A Monte Carlo Simulation is a model used to predict the probability of different outcomes when the intervention of random variables is present. Monte Carlo simulations help to explain the impact of risk and uncertainty in prediction and forecasting models.

To be useful a model has to be dynamic and represent the true relationships between inputs and outputs.

In the project management model, inputs and outputs are:

## Model

Project Delivery Plan used a model for project planning and delivery.
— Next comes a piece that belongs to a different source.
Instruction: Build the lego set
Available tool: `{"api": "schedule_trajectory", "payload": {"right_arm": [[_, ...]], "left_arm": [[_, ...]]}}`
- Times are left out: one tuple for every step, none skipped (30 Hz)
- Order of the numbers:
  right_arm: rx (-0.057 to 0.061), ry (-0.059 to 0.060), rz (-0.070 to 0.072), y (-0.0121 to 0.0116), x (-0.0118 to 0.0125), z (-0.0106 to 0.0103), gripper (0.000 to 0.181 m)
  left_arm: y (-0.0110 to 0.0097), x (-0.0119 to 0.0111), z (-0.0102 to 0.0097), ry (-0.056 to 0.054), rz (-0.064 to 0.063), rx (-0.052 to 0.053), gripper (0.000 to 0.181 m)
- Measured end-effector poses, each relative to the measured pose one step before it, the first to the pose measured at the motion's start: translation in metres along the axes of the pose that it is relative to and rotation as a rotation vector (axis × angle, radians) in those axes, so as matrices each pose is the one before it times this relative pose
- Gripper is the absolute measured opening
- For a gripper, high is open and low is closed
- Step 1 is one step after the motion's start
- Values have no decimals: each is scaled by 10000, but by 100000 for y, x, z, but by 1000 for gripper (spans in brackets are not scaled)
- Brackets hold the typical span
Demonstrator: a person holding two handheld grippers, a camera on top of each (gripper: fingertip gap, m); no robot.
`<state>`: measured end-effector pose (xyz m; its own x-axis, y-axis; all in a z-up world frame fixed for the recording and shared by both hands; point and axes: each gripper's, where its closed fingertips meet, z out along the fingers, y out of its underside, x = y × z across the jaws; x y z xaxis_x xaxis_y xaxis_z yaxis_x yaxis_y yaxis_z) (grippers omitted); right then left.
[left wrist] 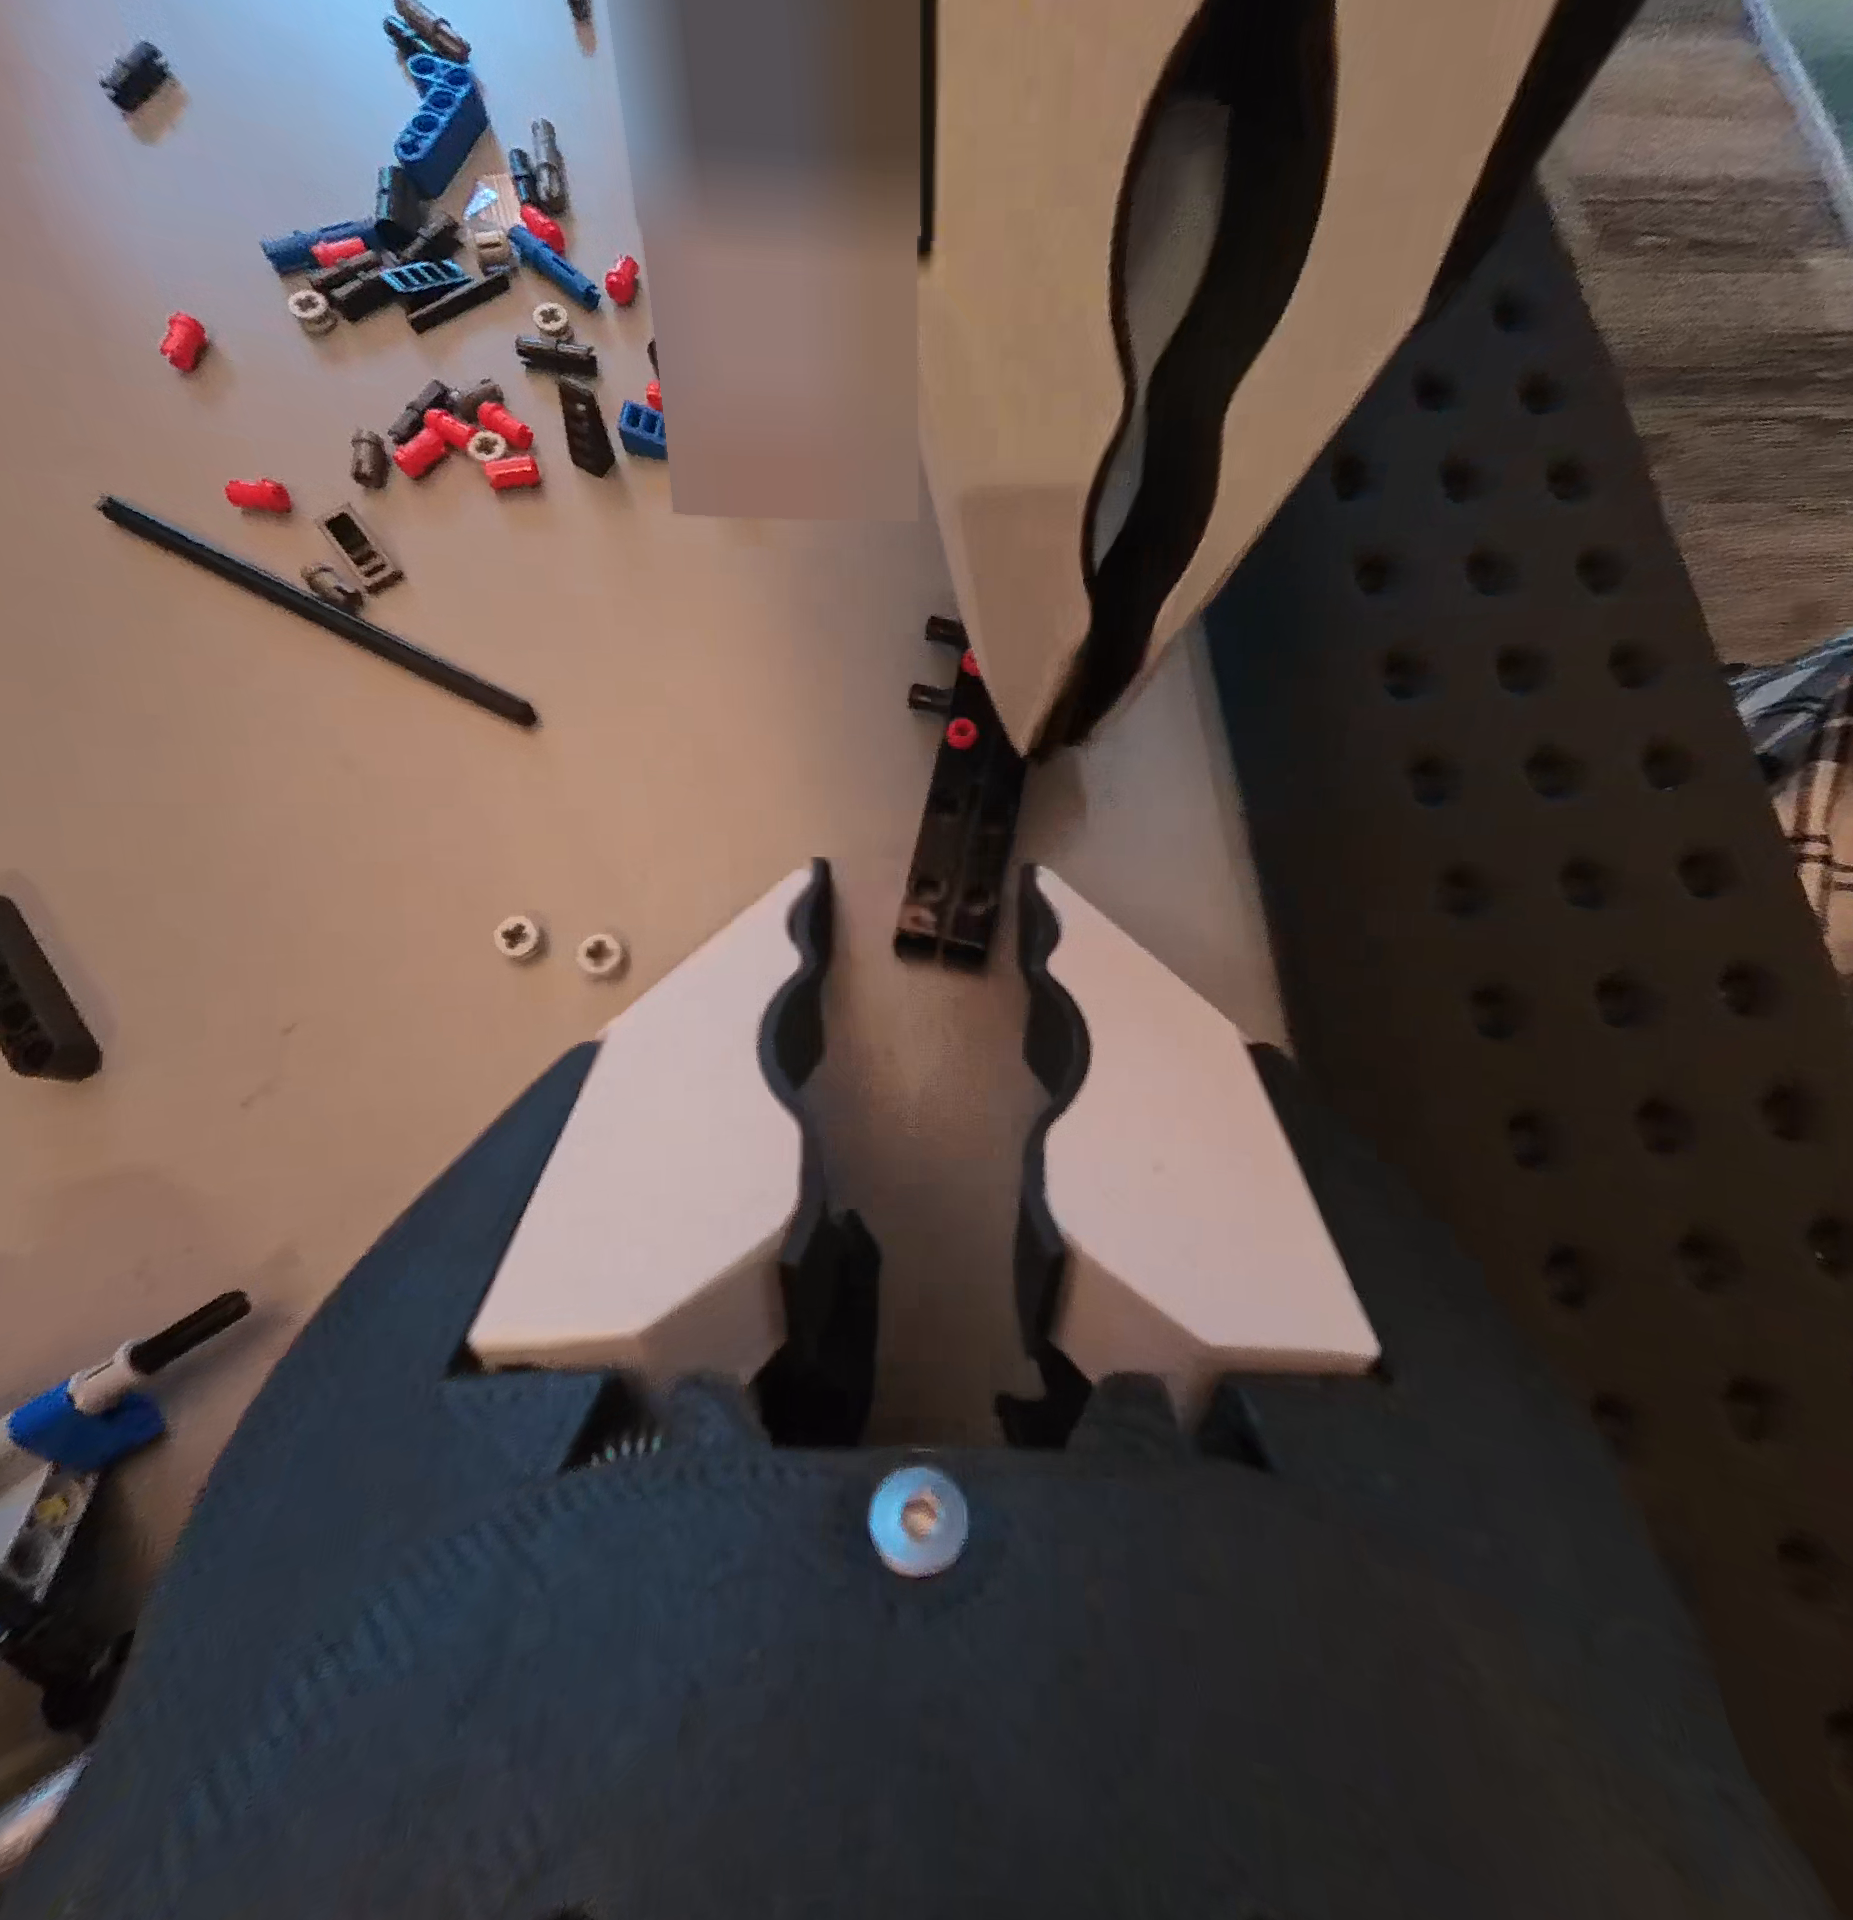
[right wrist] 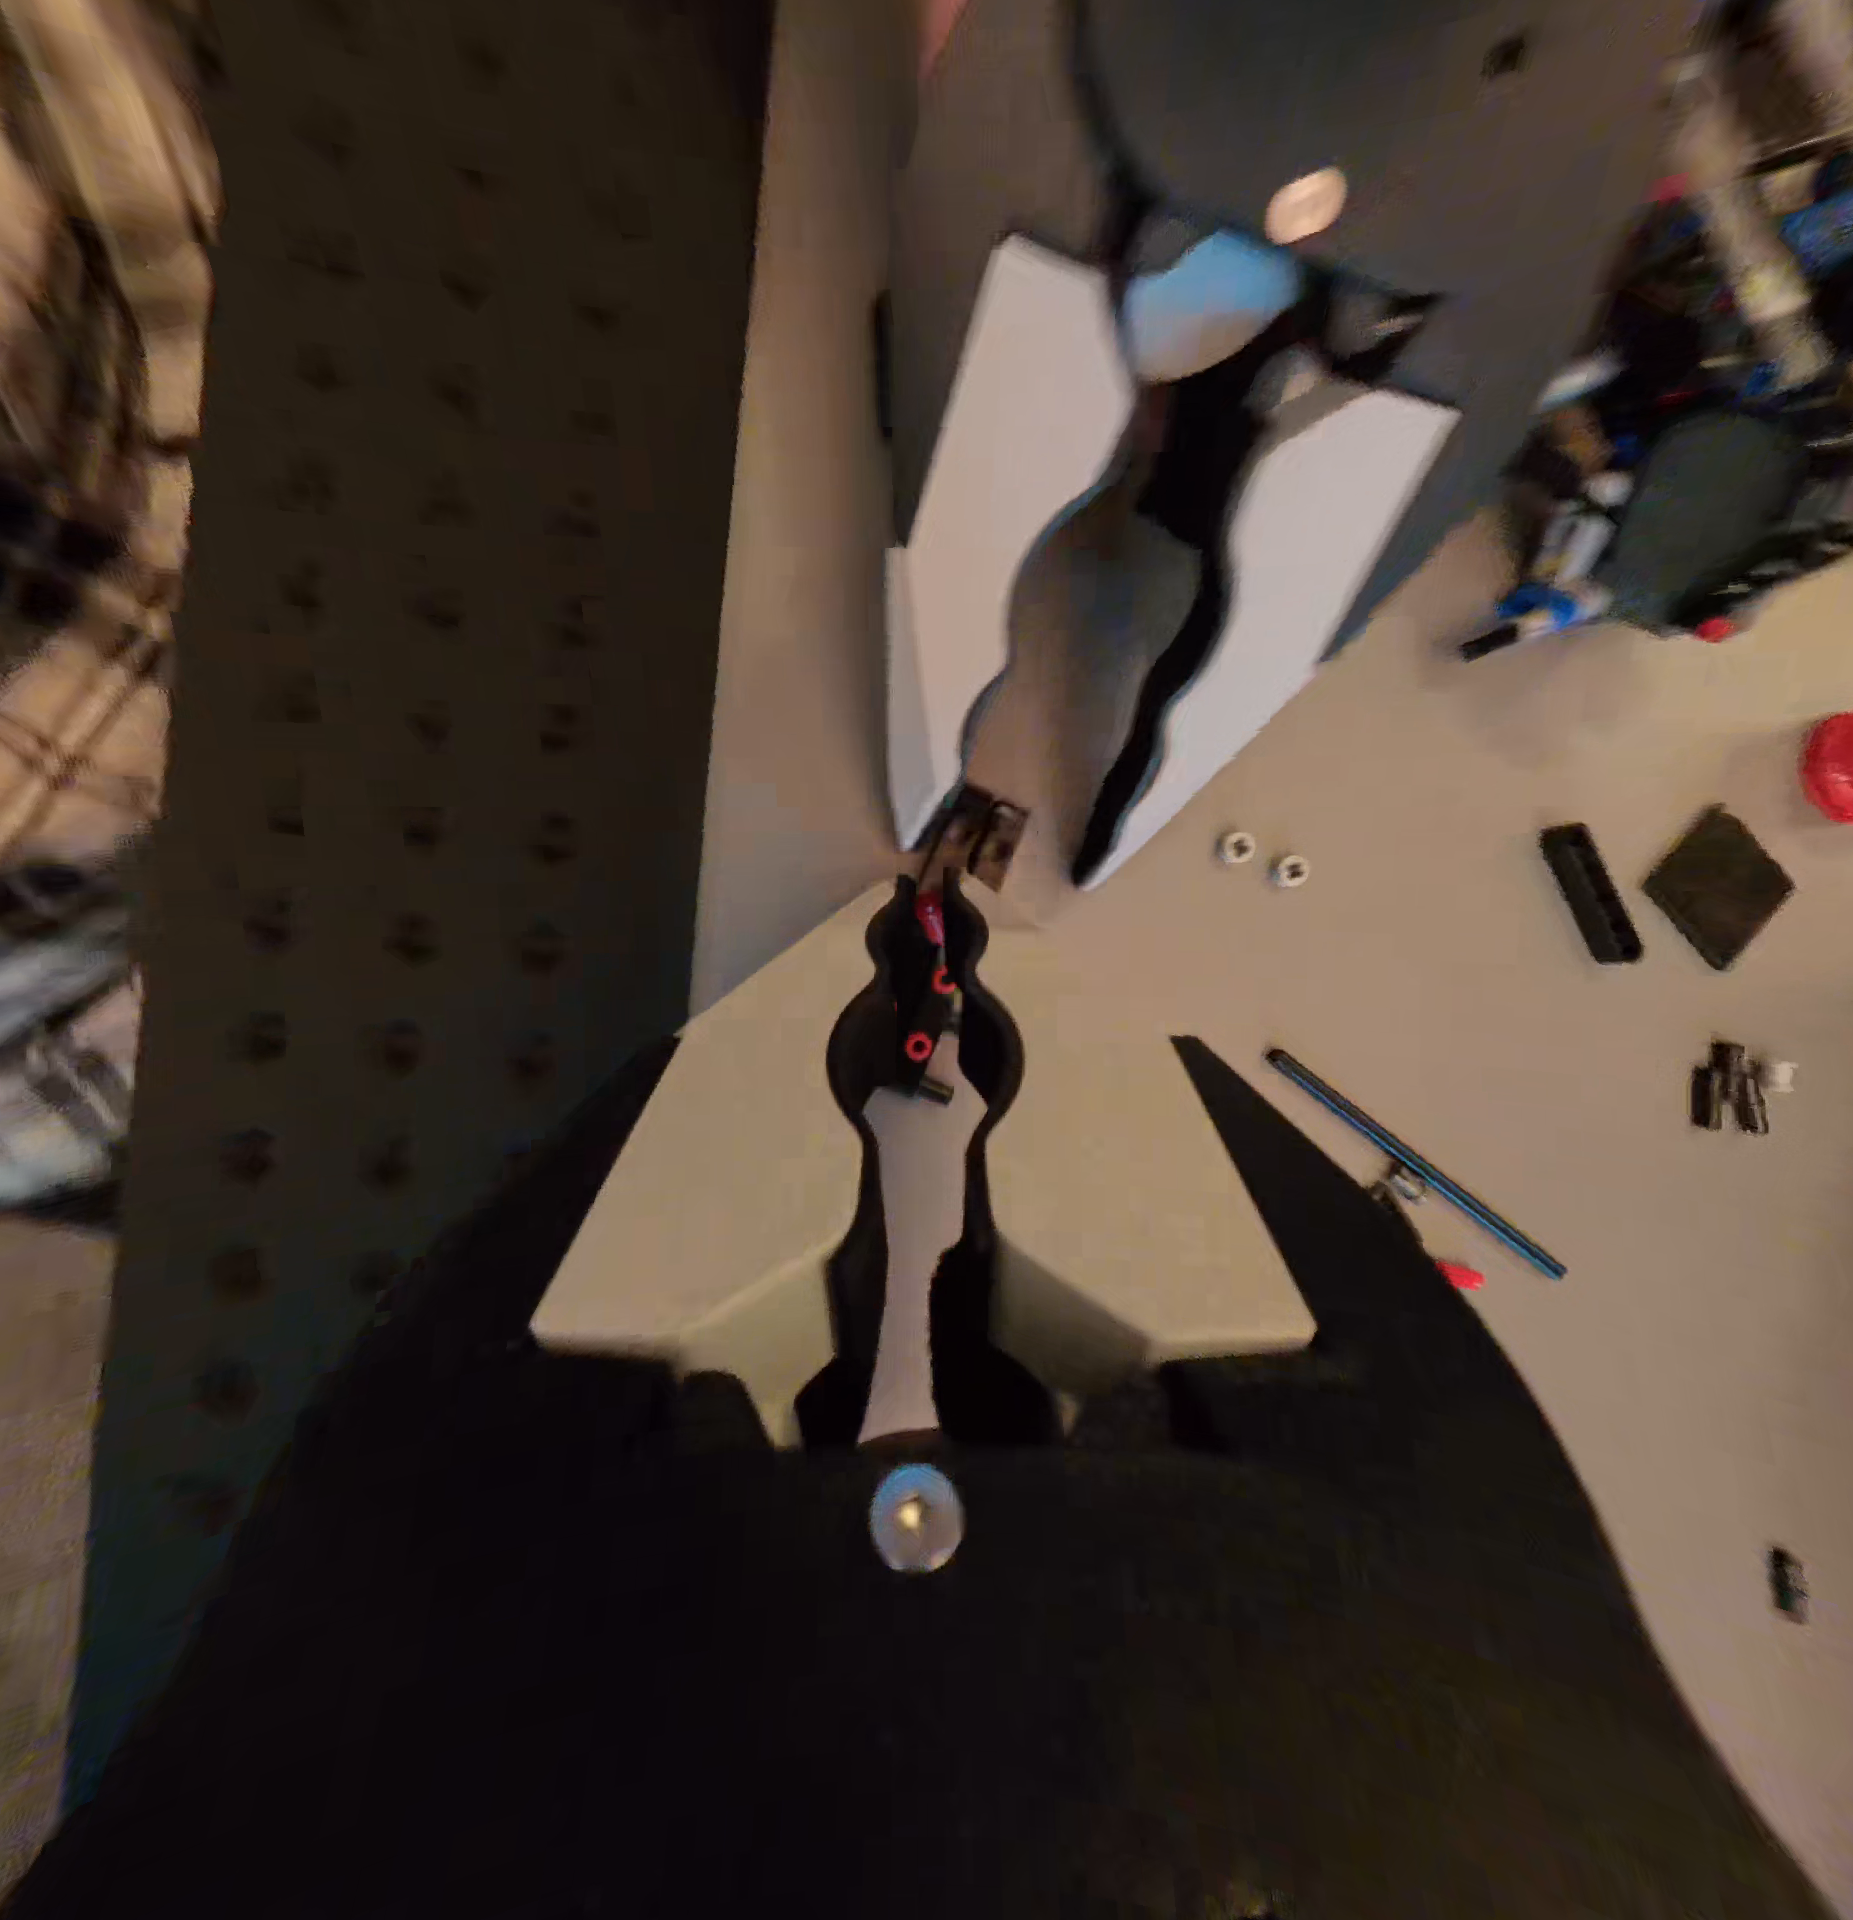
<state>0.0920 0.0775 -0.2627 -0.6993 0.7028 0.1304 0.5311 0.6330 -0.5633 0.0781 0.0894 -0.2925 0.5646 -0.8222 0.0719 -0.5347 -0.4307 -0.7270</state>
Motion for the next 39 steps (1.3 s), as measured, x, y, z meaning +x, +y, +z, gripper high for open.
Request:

I don’t like the term “schedule” in the context of MCS. For many project practitioners, this term is associated with Time management and it is only one component of project delivery.

## Inputs

Apart from the Golden Triangle, which includes:

• Scope
• Time
• Cost

a project delivery plan also integrates:

• Risks (including uncertainties)
• Resources (People, Equipment & Materials)
• Benefits

Full integration means that changes in one parameter are reflected in other parameters.

## Outputs

A Monte Carlo Simulation is performed to identify:

• Project risks that require maximum attention
• Project targets that can be met with sufficient probabilities
• Contingency reserves that must be created to meet project targets
• Current probabilities of meeting project targets
• Resources required for the reliable achievement of project targets
• Project activities that require maximum attention

MCS is only one of the methods of Quantitative Risk Analysis (QRA). In this and future posts, if not specified, under QRA I mean the MCS method. If there is any interest, we can discuss other QRA methods later.

## Monte Carlo Simulation Process

In project management Monte Carlo Simulation works the following way:

1. Integrated logically driven Project Delivery Plan developed and assessed.
2. People enter three estimates of initial data that are uncertain (optimistic, most probable and pessimistic) and define what probability distribution each uncertain parameter has.
3. Risk events are included in the project risk model with their probabilities and impacts.
4. The software calculates the model and accompanying parameters over and over, each time using a different set of initial data in accordance with their probability distributions. The number of iterations is usually defined by the risk management software user. Usually, this number is measured in thousands of distributions.

As the result, we get the distributions of possible outcome values.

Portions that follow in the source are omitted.